Continue. Run the HiveContext-based SQL statement in shell mode and report this error. Open the debug of spark to check the valuable information for a long time, no valuable logs are found. Continue searching on the Internet. The online issue is at the WARN level, while mine is at the ERROR level.
So far, there is no idea. Well, since my jar package can be successfully executed, let's see what is the difference between using jar package execution and this mode?

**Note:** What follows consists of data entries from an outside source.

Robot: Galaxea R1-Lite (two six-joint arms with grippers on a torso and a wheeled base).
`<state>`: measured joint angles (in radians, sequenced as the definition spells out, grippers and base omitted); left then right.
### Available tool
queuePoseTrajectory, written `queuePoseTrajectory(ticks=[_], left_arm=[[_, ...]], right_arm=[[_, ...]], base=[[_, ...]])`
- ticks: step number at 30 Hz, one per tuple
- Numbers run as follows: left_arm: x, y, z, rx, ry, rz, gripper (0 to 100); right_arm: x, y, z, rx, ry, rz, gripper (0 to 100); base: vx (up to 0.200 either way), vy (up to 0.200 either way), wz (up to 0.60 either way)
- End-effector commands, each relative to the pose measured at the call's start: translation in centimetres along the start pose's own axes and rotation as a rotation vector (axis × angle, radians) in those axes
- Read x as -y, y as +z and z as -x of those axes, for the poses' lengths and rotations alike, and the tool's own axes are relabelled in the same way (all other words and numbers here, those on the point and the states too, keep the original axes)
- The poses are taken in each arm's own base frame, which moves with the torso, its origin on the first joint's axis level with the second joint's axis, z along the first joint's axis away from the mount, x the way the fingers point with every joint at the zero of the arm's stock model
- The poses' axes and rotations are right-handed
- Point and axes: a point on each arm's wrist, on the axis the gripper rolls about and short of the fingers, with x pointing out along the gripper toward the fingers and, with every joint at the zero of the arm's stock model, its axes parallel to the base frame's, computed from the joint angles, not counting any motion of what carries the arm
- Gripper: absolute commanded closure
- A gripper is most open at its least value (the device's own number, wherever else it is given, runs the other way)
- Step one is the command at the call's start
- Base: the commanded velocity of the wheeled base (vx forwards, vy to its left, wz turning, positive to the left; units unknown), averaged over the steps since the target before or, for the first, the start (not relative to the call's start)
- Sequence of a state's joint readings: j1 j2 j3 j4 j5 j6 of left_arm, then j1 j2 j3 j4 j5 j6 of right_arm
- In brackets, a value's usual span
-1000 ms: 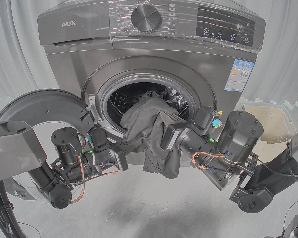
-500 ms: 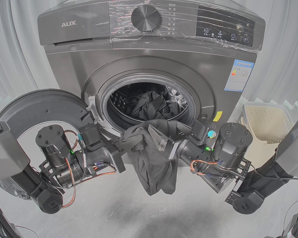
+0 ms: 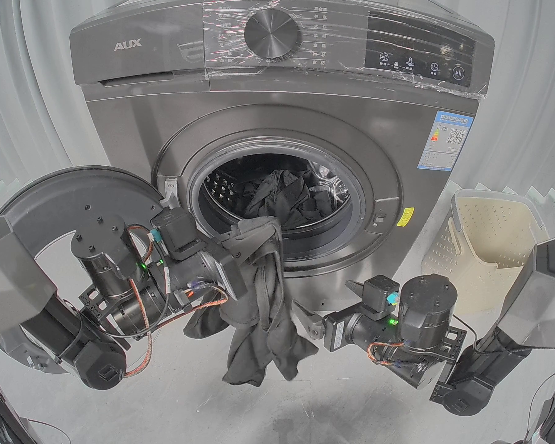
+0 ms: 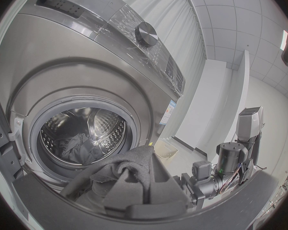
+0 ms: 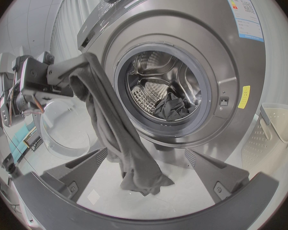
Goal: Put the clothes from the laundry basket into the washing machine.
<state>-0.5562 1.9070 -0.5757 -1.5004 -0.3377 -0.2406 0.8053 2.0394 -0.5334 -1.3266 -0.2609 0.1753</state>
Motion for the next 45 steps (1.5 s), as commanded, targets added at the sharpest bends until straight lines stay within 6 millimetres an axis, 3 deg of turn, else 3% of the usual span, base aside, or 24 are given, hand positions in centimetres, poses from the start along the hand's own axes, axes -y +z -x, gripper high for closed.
queuePoseTrajectory(ticks=[1,34,39,45], left_arm=[[0.1,0.2,-0.1,0.008,-0.004,-0.002,100],[-0.3,1.4,-1.2,0.063,0.039,-0.016,100],[-0.4,1.5,-1.3,0.061,0.044,-0.013,100],[-0.4,1.6,-1.3,0.063,0.044,-0.014,100]], right_arm=[[0.2,-1.0,-0.1,-0.035,-0.005,0.01,0],[1.2,-6.0,-1.2,-0.193,-0.039,0.085,0],[0.9,-6.7,-1.7,-0.205,-0.014,0.093,0],[0.8,-6.8,-4.2,-0.146,0.02,0.098,0]], base=[[0.0,0.0,0.0],[0.0,0.0,0.0],[0.0,0.0,0.0],[0.0,0.0,0.0]])
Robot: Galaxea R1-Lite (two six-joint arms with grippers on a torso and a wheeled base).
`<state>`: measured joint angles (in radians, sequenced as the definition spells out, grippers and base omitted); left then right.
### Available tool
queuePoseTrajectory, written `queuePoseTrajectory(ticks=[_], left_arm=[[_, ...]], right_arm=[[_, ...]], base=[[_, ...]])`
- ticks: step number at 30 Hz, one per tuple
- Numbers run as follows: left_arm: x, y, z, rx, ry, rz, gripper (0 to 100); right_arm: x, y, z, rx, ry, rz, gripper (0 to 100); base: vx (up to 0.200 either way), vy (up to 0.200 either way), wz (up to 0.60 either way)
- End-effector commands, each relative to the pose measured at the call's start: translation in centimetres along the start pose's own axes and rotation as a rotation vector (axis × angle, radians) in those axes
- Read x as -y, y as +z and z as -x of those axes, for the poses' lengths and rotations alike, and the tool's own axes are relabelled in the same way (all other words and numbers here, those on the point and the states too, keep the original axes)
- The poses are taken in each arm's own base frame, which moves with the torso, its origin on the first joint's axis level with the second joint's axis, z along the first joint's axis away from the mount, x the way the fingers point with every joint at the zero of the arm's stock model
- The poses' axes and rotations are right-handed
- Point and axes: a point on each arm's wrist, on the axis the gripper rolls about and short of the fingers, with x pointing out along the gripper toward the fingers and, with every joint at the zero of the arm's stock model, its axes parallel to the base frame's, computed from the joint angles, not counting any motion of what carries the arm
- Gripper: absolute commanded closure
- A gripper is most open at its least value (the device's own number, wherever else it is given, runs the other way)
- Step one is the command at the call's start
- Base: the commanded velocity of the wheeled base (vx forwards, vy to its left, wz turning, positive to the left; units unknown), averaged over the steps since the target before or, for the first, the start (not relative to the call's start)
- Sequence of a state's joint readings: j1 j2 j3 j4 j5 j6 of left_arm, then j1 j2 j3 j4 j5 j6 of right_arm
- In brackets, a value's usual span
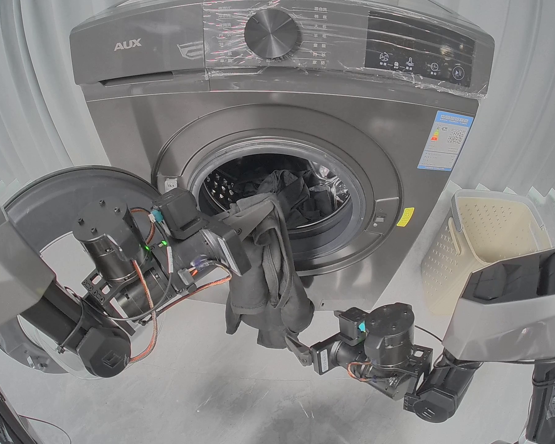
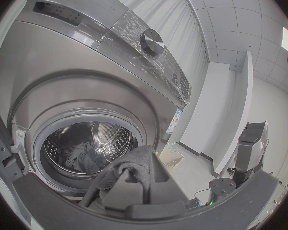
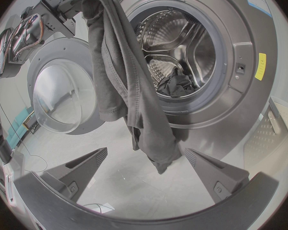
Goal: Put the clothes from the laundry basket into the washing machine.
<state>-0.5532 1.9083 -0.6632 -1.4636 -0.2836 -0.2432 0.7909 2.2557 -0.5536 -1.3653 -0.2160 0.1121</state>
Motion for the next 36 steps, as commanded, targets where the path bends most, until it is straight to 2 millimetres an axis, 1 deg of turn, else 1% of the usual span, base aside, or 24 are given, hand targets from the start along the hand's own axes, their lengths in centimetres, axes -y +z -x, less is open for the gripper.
queuePoseTrajectory(ticks=[1,6,10,11,18,28,30,34,36], left_arm=[[-0.1,0.1,0.0,0.004,0.001,-0.001,100],[0.0,0.1,0.0,0.004,0.0,-0.001,100],[0.0,0.2,0.0,0.007,-0.001,-0.001,100],[0.0,0.2,0.0,0.008,-0.001,-0.002,100],[0.1,0.4,0.1,0.013,-0.001,-0.002,100],[0.0,0.3,0.2,0.009,0.002,-0.001,100],[-0.2,0.1,0.3,0.004,0.011,0.0,100],[-0.8,0.1,0.7,0.001,0.033,-0.008,100],[-1.2,0.2,1.0,-0.001,0.049,-0.015,100]], right_arm=[[0.0,-0.5,-1.9,0.017,0.013,0.005,0],[0.2,-1.0,-3.6,0.026,0.003,0.016,0],[0.9,-1.1,-4.7,0.037,-0.015,0.018,0],[1.0,-1.0,-5.0,0.043,-0.021,0.015,100],[1.9,-0.1,-6.2,0.091,-0.031,0.0,100],[1.6,0.1,-5.7,0.094,-0.02,0.002,100],[1.5,0.7,-4.9,0.099,-0.012,-0.001,100],[1.8,2.1,-2.3,0.106,0.021,-0.001,100],[2.4,3.2,-0.4,0.127,0.041,-0.006,100]], base=[[0.0,0.0,0.0],[0.0,0.0,0.0],[0.0,0.0,0.0],[0.0,0.0,0.0],[0.0,0.0,0.0],[0.0,0.0,0.0],[0.0,0.0,0.0],[0.0,0.0,0.0],[0.0,0.0,0.0]])
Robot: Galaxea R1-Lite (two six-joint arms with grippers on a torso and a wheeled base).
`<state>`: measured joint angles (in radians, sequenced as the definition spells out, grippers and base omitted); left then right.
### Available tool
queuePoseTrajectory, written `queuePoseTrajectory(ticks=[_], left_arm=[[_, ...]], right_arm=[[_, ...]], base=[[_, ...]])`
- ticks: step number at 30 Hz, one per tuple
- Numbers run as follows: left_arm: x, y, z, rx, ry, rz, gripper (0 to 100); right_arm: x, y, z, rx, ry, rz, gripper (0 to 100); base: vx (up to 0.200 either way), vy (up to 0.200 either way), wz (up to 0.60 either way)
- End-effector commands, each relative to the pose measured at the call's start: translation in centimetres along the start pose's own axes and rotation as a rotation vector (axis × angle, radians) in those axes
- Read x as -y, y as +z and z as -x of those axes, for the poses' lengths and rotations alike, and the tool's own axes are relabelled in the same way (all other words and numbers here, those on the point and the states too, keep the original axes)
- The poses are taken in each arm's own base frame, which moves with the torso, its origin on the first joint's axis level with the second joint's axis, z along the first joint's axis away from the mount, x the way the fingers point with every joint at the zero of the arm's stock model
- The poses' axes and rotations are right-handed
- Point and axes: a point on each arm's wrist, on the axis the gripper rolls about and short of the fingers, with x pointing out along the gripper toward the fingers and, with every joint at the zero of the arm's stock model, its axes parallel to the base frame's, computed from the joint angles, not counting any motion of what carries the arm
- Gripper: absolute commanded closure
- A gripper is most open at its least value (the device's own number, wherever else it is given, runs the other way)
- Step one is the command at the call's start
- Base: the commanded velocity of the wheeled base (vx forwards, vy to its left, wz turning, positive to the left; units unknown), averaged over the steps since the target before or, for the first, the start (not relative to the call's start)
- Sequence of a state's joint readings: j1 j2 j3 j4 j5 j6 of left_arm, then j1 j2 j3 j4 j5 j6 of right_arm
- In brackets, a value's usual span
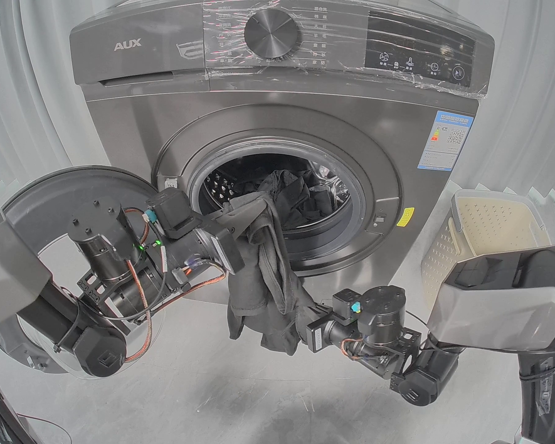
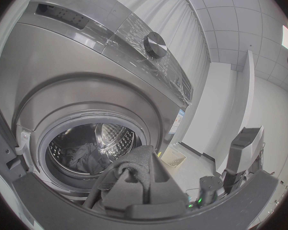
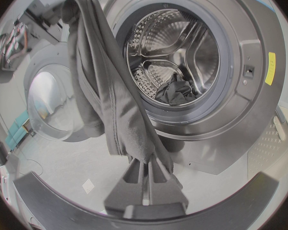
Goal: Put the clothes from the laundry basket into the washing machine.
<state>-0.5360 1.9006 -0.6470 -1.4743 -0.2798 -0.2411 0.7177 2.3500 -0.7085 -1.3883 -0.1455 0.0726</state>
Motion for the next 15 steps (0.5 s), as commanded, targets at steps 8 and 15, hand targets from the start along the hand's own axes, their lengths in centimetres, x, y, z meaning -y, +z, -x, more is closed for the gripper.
queuePoseTrajectory(ticks=[8,15], left_arm=[[-0.3,0.3,2.7,-0.031,0.035,-0.008,100],[0.1,0.7,4.5,-0.019,0.042,-0.032,100]], right_arm=[[4.1,7.1,6.9,0.192,0.031,-0.027,100],[5.0,7.7,7.3,0.26,0.032,-0.058,100]], base=[[0.0,0.0,0.0],[0.0,0.0,0.0]])
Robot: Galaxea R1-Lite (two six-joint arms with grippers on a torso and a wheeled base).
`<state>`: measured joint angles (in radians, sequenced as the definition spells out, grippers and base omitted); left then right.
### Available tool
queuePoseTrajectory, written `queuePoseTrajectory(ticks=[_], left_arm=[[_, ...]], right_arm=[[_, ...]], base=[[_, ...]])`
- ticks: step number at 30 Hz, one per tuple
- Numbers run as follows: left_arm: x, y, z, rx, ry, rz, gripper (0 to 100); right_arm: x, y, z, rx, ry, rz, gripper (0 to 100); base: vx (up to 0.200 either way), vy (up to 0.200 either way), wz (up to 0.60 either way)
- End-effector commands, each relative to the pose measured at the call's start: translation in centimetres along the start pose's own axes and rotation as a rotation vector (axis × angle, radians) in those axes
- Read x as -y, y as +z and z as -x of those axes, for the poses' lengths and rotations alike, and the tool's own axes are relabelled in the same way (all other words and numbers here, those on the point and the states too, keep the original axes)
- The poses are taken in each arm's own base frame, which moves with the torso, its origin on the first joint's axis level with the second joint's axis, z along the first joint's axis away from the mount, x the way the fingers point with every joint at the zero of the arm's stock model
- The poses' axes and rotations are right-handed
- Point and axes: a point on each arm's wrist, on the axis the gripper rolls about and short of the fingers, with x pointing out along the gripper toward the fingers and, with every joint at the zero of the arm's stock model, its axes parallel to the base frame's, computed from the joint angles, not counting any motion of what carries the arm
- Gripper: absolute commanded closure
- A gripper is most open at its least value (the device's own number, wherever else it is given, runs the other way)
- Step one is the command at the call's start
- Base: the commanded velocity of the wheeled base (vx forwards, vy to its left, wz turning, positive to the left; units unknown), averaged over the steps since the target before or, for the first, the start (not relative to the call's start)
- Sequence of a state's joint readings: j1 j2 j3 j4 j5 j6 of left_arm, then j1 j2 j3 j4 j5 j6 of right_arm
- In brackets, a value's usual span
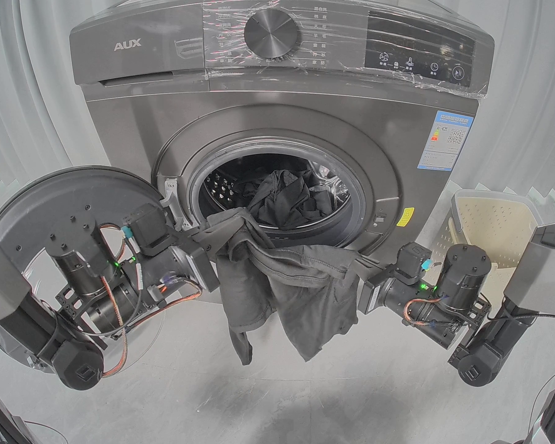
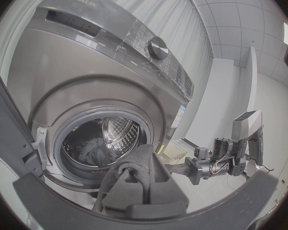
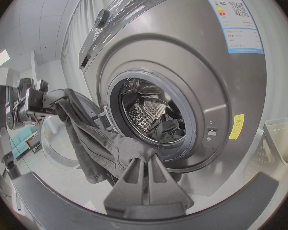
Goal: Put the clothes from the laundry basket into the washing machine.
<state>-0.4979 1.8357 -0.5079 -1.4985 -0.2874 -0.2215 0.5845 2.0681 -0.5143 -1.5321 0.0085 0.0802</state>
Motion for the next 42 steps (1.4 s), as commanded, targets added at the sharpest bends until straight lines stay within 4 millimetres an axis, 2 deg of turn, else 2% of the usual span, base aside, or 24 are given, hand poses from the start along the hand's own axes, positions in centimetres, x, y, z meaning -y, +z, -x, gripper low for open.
queuePoseTrajectory(ticks=[1,7,12,16,28,42], left_arm=[[0.3,0.8,1.7,0.026,0.005,-0.021,100],[0.7,1.2,3.1,0.031,0.005,-0.025,100],[0.9,1.2,3.4,0.03,-0.002,-0.059,100],[0.5,1.3,3.5,0.031,0.014,-0.082,100],[-0.1,1.2,3.7,0.026,0.044,-0.102,100],[-1.0,1.3,3.7,0.029,0.084,-0.13,100]], right_arm=[[0.4,1.0,0.9,0.029,-0.006,-0.025,100],[-0.1,0.8,2.1,-0.002,0.019,-0.052,100],[-2.0,2.6,3.7,0.044,0.096,-0.052,100],[-2.1,4.0,4.1,0.095,0.095,-0.061,100],[-1.3,5.4,3.8,0.166,0.007,-0.065,100],[-0.8,8.4,3.4,0.293,-0.041,-0.068,100]], base=[[0.0,0.0,0.0],[0.0,0.0,0.0],[0.0,0.0,0.0],[0.0,0.0,0.0],[0.0,0.0,0.0],[0.0,0.0,0.0]])
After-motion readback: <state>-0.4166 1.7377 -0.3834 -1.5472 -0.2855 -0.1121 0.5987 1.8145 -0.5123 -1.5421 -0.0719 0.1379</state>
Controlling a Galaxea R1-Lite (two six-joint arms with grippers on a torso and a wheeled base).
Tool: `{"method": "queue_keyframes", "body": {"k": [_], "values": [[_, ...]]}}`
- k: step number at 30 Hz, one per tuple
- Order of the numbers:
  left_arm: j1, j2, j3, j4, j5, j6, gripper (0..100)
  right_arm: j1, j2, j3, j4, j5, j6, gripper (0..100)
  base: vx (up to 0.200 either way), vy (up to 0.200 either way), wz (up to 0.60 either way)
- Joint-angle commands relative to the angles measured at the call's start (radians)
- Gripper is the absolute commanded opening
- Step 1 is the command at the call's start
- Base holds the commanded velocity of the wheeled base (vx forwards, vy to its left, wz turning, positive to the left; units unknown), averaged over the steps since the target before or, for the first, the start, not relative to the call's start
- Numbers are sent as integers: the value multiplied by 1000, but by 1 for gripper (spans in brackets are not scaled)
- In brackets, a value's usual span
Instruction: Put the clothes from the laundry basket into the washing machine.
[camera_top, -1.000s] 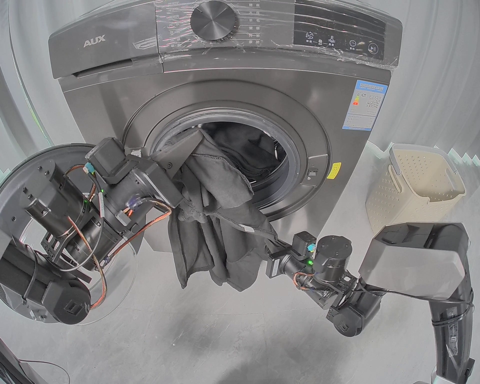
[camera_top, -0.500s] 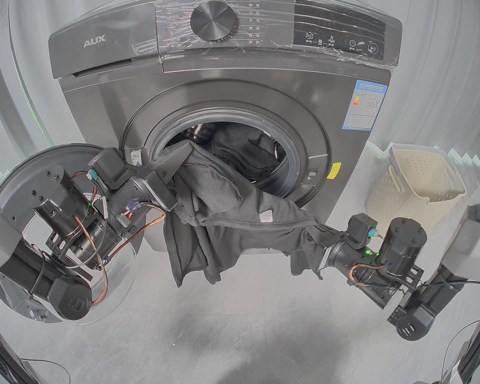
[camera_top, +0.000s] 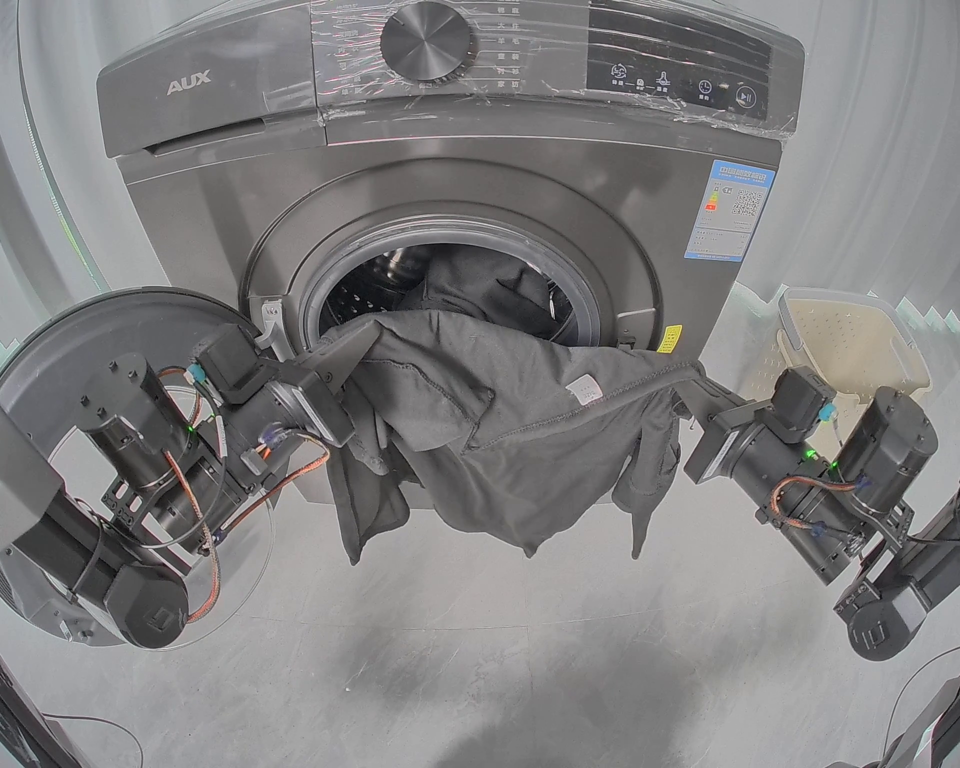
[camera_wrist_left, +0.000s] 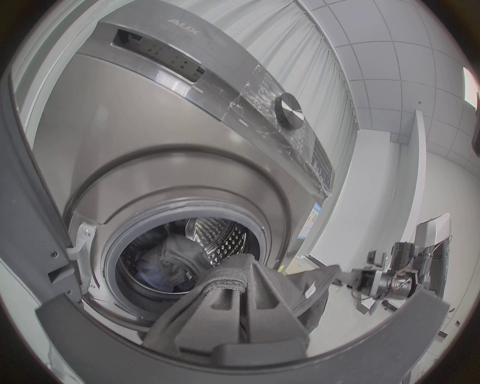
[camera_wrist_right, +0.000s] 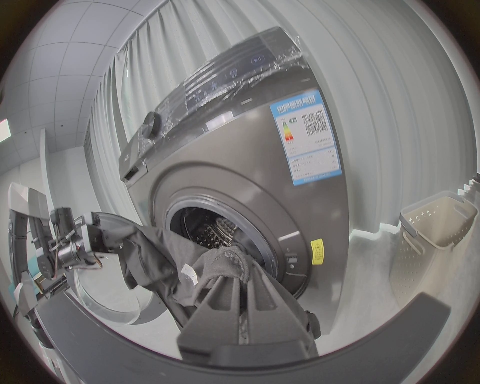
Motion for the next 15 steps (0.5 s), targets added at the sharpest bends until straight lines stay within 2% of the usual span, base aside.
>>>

The first thought was, why is the hive-site.xml parameter hive. metastore. schema. verification not effective? I restarted the service. Didn't I reference this parameter ?!
Well, I will add the HIVE_HOME environment variable and execute it for a moment. It still does not take effect. That is to say, this parameter is not referenced... It has been on the verge of collapse. After a long time, I suddenly thought, where did my spark-shell command come from? Let's take a look: which spark-shell
It seems that something has been found. The spark-shell is from the bin directory of the spark Client Program (previously, to facilitate the use of commands, we set the environment variable --- Huawei products), that is, my default environment variables point to the spark client program directory !!!
Finally found the root of the problem, so, copy the hive-site.xml, hdfs-site.xml to the conf directory of the client program, restart the hive service, everything OK!
After a while, I am not at ease. Is it because of this problem? Well, I tested it on other nodes. First, this parameter is not found in the client program directory. Execution failed. After adding the parameter, hive. metastore. schema. verification takes effect!
Success! The debug function of spark has been enabled throughout the process, but no valuable information is found in logs.
By the way, to debug Spark's HiveContext program with IDE, you need to add the resource Directory (type: Resources) under the main directory and add the hive-site.xml and hdfs-site.xml to that directory.
And introduce three driver packages:
Datanucleus-api-jdo-3.2.6.jar, datanucleus-core-3.2.10.jar, datanucleus-rdbms-3.2.9.jar
I almost forgot. I tried to solve the result3 problem in the previous section. Haha, this problem is actually caused by SparkSQL's support for SQL syntax. You can consider using other methods (not nested subqueries IN), such as setting multiple RDD or left/right connections (to be tested ).